Par le Service Social des Hôpitaux Robert Schuman

Une absence prolongée du travail pour cause de maladie peut avoir des conséquences importantes touchant autant les aspects matériels que la dimension psychologique et sociale. Le système de sécurité sociale luxembourgeois prévoit des dispositions pour soutenir les employés en arrêt maladie, mais il est toutefois crucial d’en examiner les limites et les implications à long terme.

Si l’activité professionnelle devient incompatible avec l’état de santé, le patient peut entamer des démarches pour utiliser au maximum les solutions existantes.

  • Un employé en incapacité de travail pour cause de maladie a le droit au maintien de son salaire par son employeur durant 77 jours. Passé ce délai, la CNS prend la relève en payant les indemnités pécuniaires de maladie. Cependant, ce paiement ne peut pas dépasser un total de 78 semaines pour une période de référence de 104 semaines. Au-delà, l’employé se retrouve sans emploi.

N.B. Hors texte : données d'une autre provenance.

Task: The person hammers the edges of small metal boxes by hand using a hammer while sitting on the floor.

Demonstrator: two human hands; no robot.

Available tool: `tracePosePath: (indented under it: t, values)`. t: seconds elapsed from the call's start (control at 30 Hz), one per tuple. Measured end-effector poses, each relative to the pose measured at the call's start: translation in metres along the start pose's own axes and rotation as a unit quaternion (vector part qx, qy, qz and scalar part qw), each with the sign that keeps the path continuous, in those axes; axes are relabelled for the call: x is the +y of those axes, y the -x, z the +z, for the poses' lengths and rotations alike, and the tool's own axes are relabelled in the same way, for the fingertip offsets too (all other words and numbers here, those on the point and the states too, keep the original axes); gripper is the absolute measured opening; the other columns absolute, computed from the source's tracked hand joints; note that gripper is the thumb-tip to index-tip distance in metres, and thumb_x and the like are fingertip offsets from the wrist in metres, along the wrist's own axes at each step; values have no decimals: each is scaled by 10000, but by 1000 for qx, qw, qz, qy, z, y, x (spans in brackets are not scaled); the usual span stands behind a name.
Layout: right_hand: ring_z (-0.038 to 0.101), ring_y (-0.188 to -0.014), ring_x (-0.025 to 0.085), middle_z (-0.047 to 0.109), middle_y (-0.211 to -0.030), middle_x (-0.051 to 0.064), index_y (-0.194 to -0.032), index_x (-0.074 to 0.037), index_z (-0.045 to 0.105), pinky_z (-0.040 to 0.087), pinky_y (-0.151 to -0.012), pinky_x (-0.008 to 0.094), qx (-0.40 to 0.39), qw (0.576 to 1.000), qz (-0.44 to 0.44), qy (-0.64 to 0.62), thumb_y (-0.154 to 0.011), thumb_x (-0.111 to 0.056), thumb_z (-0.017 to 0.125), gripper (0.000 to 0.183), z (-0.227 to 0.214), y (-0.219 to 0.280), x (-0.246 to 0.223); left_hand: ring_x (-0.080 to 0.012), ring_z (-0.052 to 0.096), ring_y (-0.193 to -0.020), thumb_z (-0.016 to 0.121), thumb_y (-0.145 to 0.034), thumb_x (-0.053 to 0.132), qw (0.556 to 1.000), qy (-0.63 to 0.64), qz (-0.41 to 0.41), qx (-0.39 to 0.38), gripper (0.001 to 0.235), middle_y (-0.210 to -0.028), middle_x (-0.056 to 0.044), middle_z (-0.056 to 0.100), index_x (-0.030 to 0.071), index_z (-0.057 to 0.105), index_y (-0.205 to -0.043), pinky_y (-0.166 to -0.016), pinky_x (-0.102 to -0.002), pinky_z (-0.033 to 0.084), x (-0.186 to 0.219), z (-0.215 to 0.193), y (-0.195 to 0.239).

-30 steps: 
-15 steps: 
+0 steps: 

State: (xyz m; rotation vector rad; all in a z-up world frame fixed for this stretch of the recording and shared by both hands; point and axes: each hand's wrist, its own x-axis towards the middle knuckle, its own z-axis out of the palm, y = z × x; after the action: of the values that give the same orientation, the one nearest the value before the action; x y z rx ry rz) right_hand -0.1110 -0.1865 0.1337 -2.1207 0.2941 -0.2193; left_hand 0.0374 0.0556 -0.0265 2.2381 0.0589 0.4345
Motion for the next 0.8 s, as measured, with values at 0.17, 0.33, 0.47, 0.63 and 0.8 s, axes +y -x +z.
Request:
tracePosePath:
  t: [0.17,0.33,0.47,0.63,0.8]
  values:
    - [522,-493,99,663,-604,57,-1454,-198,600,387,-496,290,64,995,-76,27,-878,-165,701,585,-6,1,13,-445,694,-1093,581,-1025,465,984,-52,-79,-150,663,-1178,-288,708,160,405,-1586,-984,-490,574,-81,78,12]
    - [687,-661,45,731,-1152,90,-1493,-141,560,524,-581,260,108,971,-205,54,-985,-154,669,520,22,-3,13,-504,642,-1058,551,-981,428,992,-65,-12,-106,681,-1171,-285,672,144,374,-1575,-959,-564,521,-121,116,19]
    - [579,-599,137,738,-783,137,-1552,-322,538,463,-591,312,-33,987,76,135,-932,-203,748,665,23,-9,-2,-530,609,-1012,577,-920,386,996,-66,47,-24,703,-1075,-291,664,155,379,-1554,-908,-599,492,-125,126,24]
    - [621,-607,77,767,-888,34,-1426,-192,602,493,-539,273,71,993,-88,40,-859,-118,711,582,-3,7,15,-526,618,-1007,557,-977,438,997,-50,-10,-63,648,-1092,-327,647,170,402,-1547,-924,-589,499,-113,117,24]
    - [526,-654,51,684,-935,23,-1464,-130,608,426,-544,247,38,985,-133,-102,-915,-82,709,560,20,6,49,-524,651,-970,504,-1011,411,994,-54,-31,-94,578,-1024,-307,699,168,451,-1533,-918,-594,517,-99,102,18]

N.B. : Les employés sont protégés contre le licenciement pendant 26 semaines à compter du début de leur incapacité de travail pour autant qu’ils respectent les règles du droit du travail.

  • La reprise progressive du travail est disponible si l’employé a été en incapacité de travail pendant au moins un mois au cours des trois mois précédents et est toujours malade au moment de la demande. Elle nécessite l’accord du médecin, de l’employeur et l’approbation du CMSS. Cette période est comptabilisée dans la durée maximale des indemnités de maladie de 78 semaines.
  • Le reclassement professionnel : si l’emploi n’est plus compatible avec l’état de santé de l’employé, celui-ci peut introduire auprès de la médecin du travail une demande :

* de reclassement interne (au sein de son entreprise) p. ex. l’adaptation du temps de travail.  

* de reclassement externe c’est-à-dire demandeur d’emploi auprès de l’ADEM en tant que reclassé.

  • La pension d’invalidité : lorsque le patient a épuisé ses droits à l’arrêt maladie, il peut introduire une demande de pension d’invalidité auprès de la CNAP.

L’employé peut à tout moment s’adresser à un service social pour être guidé et soutenu dans les choix judicieux et les démarches nécessaires.